La justice tranche en décembre 2025 sans ambiguïté : plus de 10 000 euros de dette sont officiellement actés, et l’expulsion prononcée. L’avis d’huissier tombe le 19 janvier 2026. Eva Grand se retrouve face à une décision judiciaire qui ne prend pas en compte — du moins à ses yeux — les conditions réelles de son logement.
Cette rupture totale entre les deux parties pose désormais une question centrale : qui peut encore intervenir pour éviter que cinq personnes se retrouvent sans toit ?

Démarches Désespérées et Bailleur Impassible : qui Peut Encore Éviter le Pire ?
La question posée par le jugement de décembre 2025 est désormais celle d’une course contre la montre. Eva Grand ne reste pas les bras croisés : depuis la signification de l’huissier, elle multiplie les recours avec une énergie inversement proportionnelle aux réponses obtenues.
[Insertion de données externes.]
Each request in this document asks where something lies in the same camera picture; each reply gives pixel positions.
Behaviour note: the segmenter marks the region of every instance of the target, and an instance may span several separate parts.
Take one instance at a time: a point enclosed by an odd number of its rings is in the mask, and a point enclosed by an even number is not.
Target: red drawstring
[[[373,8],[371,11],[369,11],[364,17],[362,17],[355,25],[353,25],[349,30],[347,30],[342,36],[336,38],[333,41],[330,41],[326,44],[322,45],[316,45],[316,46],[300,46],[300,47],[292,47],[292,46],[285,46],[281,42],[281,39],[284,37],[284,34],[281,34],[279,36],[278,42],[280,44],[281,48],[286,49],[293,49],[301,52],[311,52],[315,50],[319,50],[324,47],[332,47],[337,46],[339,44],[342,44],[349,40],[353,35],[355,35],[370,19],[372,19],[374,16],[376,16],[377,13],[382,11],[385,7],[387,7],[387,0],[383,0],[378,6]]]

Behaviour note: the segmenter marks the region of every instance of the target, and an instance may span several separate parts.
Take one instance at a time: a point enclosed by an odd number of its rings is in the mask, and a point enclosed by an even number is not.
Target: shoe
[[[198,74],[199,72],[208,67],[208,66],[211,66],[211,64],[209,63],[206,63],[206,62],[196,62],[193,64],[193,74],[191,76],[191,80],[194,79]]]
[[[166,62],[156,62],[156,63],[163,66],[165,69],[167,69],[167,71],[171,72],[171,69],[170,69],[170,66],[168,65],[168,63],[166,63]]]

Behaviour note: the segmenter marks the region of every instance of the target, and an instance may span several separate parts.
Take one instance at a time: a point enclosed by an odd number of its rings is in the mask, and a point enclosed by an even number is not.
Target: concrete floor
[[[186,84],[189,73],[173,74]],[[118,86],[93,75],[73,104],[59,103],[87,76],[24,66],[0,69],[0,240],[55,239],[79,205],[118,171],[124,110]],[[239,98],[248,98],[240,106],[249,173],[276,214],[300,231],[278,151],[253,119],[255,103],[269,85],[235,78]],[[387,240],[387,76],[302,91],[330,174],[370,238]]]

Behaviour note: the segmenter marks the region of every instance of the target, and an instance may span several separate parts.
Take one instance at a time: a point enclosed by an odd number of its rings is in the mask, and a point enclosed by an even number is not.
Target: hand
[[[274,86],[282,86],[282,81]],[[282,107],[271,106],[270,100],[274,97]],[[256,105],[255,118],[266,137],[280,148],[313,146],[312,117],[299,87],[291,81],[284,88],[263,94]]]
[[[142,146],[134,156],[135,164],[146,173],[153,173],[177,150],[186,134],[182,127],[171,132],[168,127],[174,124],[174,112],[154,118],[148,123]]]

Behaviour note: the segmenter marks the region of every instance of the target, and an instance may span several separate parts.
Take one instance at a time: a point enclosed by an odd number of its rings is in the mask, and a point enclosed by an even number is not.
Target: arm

CCAS, élus locaux, bailleurs sociaux, bailleurs privés — toutes les portes sont frappées. Elle dépose également un dossier Dalo, ce recours légal permettant aux ménages en situation de détresse de faire valoir leur droit au logement opposable. Mais les délais de traitement se comptent en mois, et l’échéance du 19 mars n’attend pas.
Au cœur du bras de fer, une condition ferme : Eva Grand refuse de régler les 307 euros mensuels réclamés tant qu’aucun relogement ne lui est proposé. « Tout ce que je demande, c’est d’être mutée dans un nouvel appartement », répète-t-elle. Un ultimatum qui bloque toute avancée.